When the school closed, Indonesia developed a mandatory and simplified curriculum and established online lessons with Internet credits to allow families to pay for distance learning. Educational television and radio programs have strengthened distance learning.

However, according to a survey by the World Bank, the average student studies only 2.2-2.7 hours per day. Less than half of students took lessons online, but more than 90% received assignments, often sent by teachers via messaging apps.

Researchers and social activists told Reuters that missions are often rudimentary at best.

Indonesia is widely reported on the Internet, but access to online lessons suffers from patching, said researcher Florischa Ayu Tresnatri of the Jakarta-based SMERU Institute. He added that many families only have a basic smartphone and parents often need it for work.

According to experts, the absence of teachers and the constant cost of tuition and supplies were other reasons why students struggled to learn during the pandemic or dropped out of class altogether.

Tresnatri said the learning deficit is related to the future prosperity of primary school students and Indonesia.

“I was able to read the text before the pandemic, but after the pandemic I tested the same text again and couldn’t read it,” she said. “I have the same problem with writing.”
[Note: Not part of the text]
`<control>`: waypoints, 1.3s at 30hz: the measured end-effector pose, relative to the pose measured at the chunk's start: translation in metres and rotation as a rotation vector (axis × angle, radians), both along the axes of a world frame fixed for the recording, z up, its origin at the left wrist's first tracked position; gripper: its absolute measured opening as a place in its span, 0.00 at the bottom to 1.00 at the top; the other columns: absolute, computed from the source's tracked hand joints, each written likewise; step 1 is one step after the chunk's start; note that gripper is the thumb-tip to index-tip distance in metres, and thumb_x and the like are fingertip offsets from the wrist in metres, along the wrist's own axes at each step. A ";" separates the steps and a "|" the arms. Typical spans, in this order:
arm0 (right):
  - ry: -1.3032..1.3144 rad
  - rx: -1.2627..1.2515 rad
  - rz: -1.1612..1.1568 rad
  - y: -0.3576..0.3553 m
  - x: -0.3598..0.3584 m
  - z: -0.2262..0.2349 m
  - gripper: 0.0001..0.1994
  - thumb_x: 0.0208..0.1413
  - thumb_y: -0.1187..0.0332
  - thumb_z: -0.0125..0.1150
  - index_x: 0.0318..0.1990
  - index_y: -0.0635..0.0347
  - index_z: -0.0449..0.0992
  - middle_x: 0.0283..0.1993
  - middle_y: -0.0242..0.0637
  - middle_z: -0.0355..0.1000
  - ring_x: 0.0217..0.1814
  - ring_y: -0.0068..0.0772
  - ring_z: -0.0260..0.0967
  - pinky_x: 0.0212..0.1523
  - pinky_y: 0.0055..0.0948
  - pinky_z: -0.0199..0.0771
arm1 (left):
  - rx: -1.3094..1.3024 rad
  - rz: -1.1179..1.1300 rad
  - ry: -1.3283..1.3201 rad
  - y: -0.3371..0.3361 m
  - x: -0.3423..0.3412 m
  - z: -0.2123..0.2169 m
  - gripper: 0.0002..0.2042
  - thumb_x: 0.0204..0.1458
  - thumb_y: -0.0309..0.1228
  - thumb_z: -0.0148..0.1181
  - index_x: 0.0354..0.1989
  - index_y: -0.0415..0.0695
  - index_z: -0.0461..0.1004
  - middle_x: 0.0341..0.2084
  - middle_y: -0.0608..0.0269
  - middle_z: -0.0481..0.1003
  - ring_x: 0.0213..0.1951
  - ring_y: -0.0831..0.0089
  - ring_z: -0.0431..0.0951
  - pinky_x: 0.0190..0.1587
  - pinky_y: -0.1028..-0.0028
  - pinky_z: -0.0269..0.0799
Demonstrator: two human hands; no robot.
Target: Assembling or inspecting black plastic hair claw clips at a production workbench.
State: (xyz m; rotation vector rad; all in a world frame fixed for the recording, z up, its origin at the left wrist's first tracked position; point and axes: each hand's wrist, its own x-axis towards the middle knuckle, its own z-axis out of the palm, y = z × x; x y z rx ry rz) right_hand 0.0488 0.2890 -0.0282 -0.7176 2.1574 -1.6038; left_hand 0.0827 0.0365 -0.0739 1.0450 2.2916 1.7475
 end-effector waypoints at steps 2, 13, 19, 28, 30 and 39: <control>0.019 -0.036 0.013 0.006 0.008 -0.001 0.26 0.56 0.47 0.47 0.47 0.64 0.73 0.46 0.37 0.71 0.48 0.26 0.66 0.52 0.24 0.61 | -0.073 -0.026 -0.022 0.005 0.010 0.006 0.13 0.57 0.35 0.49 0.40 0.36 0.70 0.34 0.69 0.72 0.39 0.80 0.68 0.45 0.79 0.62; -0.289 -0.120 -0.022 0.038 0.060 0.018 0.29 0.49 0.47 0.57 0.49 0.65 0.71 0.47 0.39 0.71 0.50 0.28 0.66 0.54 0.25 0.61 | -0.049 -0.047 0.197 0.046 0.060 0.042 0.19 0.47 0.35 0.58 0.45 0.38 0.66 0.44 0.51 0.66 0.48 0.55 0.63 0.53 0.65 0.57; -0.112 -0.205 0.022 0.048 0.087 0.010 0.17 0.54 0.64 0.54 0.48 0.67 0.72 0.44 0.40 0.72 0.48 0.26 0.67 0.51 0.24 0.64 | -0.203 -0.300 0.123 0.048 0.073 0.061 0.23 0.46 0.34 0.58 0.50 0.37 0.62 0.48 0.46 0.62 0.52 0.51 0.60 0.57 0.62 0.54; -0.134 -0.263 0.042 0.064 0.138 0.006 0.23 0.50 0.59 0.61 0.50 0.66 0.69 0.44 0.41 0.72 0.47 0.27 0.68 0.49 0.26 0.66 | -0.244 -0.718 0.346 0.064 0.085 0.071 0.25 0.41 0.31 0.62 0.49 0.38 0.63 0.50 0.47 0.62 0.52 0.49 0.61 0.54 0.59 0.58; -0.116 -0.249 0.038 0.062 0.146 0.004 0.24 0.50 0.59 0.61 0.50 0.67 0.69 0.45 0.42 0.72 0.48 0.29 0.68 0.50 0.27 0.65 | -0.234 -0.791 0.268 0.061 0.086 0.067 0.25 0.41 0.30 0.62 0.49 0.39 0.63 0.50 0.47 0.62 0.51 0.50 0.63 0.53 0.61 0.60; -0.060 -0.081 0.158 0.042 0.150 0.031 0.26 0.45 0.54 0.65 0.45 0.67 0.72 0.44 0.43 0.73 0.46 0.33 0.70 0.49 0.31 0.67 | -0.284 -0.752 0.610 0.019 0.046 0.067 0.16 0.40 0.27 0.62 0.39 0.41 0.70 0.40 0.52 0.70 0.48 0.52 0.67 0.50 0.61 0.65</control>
Indonesia has one of the youngest populations in the world. By 2035, 64% will be of working age, giving Indonesia a natural economic advantage.

But many run the risk that the Indonesian government is not well-educated to be part of a highly skilled workforce that wants a modern, top-notch economy, Tresnatri says. ..

“The demographic dividend we were proudly claiming is that if we don’t do something to mitigate this learning loss, it will be a demographic dividend,” she said.

radical changes

Indonesia has effectively more than doubled its education spending over the past two decades. The World Bank said in a 2020 survey that while more students were enrolled in secondary school, the country’s average PISA scores improved slightly over the same period.

The skills certification program more than doubled teacher salaries a decade ago, but “it had no effect on students’ learning outcomes,” Yarrow said. According to a 2019 survey, around 25% of teachers did not attend classes on certain days.

Yarrow said these fundamental issues need to be addressed urgently by targeting poor performing districts and improving teacher training and recruitment.

“This is not only to regain what was lost during the pandemic, but it is also to really improve pre-pandemic learning outcomes.”